Rebuilding Livlihoods
Traditional livelihoods of agriculture and trade have been largely destroyed by the conflict. Effectively trapped in the camps, people cannot access their fields and markets without risk of being attacked. Women going out to collect firewood are frequently harassed, assaulted and abducted. Oxfam is working to provide people with the skills and opportunities to gain an income and reduce the dependency on external aid. For example, by training plumbers, welders, builders, vets and carpenters; and by distributing seeds, tools and ploughs in areas where they can be used. Oxfam has also distributed donkeys and animals.
Looking to the future
Oxfam is planning to provide humanitarian assistance to displaced people in Darfur and Chad for the foreseeable future. Two million people are likely to remain in the camps for some time to come. The international community must do more to bring about three key changes that will improve the lives of civilians. Oxfam is calling for:
- A cessation of hostilities – Oxfam is calling for all the many parties involved in the conflict to urgently agree, and adhere to, an immediate cessation to hostilities and to respect international humanitarian law. Parties must stop targeting civilians and humanitarians, and create a safe environment for aid workers to deliver vital assistance.

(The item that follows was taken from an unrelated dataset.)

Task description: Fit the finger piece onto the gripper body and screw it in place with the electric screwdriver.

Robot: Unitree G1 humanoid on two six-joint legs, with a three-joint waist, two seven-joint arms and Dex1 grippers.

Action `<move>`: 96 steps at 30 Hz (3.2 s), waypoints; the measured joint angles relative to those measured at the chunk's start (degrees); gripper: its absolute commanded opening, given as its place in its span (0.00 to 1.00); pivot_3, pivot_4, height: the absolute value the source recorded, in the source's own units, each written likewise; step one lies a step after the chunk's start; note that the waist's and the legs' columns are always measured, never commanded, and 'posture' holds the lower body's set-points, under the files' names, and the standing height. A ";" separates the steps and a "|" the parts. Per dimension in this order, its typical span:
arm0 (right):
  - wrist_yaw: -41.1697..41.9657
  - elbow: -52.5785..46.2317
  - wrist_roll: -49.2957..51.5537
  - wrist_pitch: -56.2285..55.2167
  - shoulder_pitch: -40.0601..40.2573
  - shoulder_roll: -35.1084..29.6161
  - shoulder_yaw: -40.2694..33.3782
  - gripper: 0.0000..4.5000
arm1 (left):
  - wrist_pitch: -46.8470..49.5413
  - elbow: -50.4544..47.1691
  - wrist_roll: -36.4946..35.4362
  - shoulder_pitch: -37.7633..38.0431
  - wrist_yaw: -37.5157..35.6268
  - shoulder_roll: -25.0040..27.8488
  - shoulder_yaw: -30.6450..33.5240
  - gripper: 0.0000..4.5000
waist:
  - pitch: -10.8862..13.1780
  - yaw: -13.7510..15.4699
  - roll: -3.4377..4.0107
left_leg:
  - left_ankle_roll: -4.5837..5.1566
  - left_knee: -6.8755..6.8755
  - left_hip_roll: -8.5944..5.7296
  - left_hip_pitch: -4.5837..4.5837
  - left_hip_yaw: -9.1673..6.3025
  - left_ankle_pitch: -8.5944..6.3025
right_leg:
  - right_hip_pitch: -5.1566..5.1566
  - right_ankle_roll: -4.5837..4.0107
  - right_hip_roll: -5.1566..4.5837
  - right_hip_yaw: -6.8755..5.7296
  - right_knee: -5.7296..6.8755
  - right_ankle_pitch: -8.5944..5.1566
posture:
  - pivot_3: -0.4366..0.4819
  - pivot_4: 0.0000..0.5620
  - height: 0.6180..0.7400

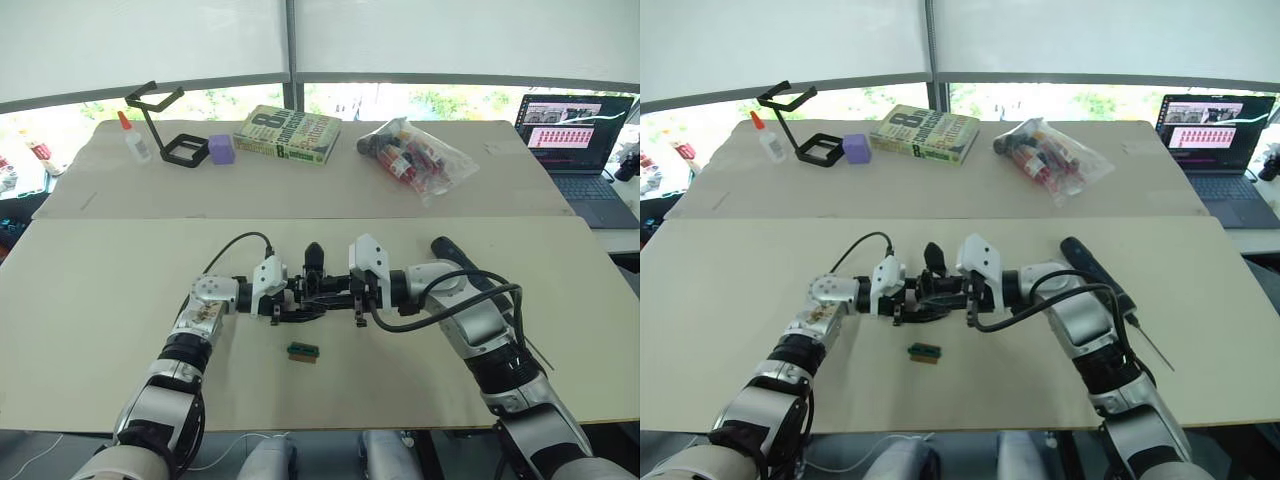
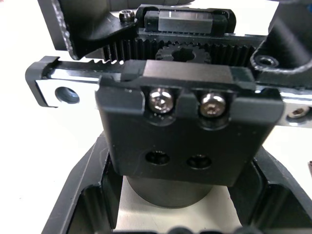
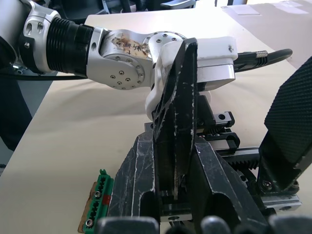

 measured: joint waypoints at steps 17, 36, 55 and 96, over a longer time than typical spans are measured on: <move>2.36 -8.70 9.05 -6.15 5.89 0.21 -9.10 0.99 | -0.01 -0.80 -0.73 0.77 1.17 -0.24 0.73 0.52 | 0.00 0.09 0.00 | 0.02 -0.02 -0.02 -0.06 -0.02 -0.01 | -0.04 0.01 -0.01 0.01 -0.01 0.00 | 0.48 0.27 1.00; -5.29 -18.65 10.76 -10.31 49.02 -12.76 -43.86 1.00 | 11.40 -20.39 -11.69 20.13 -1.15 16.68 12.15 0.99 | 0.02 0.61 0.01 | 0.44 -0.63 0.19 0.23 0.08 -0.25 | -0.06 0.00 0.02 0.28 -0.06 0.00 | 0.48 0.27 1.00; -19.14 -10.01 16.75 20.98 29.12 -32.34 -36.85 1.00 | 32.57 -64.12 -31.32 36.41 7.40 24.78 21.22 0.99 | 0.21 1.73 0.41 | 0.58 -0.94 0.48 0.99 0.28 -0.32 | 0.84 -0.22 0.24 0.26 -1.09 0.29 | 0.48 0.27 1.00; -12.17 -21.01 6.33 31.51 26.88 -34.37 -18.28 0.90 | 38.14 -72.94 -34.51 35.86 7.97 25.78 18.27 1.00 | 0.47 1.95 0.58 | 0.53 -0.91 0.38 0.81 0.24 -0.30 | 0.77 -0.19 0.17 0.19 -1.30 0.31 | 0.48 0.27 1.00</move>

- A strong protection force – the world has so far failed to protect civilians in Darfur. The UN authorised a larger and stronger ‘UNAMID’ force that took over in January 2008, but it is still woefully under strength. World leaders must do more to ensure that the force is a strong as possible, and that the people of Darfur have a force capable of protecting them.
- An inclusive peace agreement - greater effort must be made to invigorate fully inclusive political negotiations, and the international community must provide coordinated and sustained leadership to find a lasting solution to the conflict.